TASK
Provide again, from the entries below, every line from the one containing "- Columns, in" through the one containing "right_arm: r10 (-0.47..0.44), r11", exactly as written, and no other line.

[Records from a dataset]
———
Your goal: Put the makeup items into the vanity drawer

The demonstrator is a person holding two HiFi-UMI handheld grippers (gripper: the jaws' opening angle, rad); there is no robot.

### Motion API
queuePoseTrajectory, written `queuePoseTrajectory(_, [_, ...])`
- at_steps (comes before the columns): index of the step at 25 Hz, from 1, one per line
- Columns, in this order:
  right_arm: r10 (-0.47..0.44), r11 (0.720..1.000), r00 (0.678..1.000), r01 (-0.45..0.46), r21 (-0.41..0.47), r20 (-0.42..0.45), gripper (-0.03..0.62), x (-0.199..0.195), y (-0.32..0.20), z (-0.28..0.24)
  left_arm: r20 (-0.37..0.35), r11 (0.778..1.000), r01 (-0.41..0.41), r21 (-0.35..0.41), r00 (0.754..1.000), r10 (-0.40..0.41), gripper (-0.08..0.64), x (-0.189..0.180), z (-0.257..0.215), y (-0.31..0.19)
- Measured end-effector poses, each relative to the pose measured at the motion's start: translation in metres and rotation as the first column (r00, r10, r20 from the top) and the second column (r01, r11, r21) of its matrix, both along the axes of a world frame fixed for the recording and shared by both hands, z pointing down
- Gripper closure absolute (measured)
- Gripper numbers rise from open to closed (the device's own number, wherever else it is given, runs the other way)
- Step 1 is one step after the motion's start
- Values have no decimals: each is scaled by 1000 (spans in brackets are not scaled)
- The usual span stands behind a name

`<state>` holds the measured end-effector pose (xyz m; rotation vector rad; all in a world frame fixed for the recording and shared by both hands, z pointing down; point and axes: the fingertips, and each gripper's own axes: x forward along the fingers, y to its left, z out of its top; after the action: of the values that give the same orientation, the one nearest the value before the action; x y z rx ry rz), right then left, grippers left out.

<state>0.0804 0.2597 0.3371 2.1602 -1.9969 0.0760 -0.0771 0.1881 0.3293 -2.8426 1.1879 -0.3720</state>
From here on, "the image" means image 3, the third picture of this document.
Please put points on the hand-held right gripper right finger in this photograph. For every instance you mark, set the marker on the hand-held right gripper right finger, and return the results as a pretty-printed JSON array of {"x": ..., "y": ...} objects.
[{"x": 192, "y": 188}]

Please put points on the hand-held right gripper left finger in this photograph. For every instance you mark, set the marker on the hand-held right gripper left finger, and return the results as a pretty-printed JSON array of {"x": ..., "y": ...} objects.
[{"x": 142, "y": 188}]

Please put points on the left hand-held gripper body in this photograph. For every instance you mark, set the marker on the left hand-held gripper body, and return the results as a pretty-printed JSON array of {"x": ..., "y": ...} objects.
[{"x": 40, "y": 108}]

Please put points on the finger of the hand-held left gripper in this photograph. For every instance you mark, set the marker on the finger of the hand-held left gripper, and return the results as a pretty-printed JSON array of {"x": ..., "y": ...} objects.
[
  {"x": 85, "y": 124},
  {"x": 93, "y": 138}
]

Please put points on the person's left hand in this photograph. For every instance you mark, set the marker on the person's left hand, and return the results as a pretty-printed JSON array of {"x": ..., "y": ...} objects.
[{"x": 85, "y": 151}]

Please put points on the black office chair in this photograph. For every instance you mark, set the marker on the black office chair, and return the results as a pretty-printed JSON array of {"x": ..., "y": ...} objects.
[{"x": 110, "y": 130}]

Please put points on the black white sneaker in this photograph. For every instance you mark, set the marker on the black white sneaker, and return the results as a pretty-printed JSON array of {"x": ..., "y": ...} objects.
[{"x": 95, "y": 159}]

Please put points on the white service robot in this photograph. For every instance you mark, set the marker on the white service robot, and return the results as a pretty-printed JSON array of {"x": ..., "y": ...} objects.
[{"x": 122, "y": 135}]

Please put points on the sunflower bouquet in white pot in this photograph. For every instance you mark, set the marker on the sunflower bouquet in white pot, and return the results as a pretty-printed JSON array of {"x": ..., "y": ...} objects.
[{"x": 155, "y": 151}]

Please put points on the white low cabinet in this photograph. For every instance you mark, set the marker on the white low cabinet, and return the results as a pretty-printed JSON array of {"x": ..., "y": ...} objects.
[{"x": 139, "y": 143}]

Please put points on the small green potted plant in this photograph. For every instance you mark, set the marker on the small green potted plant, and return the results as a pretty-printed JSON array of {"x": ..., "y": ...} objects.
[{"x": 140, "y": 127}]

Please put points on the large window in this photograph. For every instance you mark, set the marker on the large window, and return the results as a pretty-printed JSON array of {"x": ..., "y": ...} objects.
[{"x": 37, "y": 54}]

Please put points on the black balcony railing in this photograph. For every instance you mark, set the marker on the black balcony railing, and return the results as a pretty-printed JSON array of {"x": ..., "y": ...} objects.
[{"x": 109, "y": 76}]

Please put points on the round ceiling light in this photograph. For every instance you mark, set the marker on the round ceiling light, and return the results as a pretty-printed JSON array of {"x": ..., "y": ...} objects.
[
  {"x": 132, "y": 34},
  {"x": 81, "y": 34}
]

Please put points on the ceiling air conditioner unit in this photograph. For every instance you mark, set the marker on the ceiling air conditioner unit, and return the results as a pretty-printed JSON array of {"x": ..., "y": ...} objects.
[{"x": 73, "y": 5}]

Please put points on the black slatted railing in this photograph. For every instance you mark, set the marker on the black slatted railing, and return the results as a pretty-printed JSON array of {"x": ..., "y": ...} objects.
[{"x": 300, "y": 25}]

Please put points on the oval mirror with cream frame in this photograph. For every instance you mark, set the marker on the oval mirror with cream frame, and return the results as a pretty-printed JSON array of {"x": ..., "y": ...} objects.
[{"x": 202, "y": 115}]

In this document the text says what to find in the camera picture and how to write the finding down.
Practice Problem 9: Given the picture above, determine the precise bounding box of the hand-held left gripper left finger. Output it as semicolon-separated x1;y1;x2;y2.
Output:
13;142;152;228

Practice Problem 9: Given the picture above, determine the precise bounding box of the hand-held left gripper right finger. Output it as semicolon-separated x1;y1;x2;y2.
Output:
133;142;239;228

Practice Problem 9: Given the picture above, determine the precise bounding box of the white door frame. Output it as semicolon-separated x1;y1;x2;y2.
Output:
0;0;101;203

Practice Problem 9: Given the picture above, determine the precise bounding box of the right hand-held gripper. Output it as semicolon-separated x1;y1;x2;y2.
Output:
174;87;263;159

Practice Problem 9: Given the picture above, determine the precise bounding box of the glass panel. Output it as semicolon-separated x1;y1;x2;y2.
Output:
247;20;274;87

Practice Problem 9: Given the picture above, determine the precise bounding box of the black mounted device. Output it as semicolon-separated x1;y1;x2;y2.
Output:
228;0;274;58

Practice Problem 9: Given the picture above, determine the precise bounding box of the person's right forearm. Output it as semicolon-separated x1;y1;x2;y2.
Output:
———
RESPONSE
- Columns, in this order:
  right_arm: r10 (-0.47..0.44), r11 (0.720..1.000), r00 (0.678..1.000), r01 (-0.45..0.46), r21 (-0.41..0.47), r20 (-0.42..0.45), gripper (-0.03..0.62), x (-0.199..0.195), y (-0.32..0.20), z (-0.28..0.24)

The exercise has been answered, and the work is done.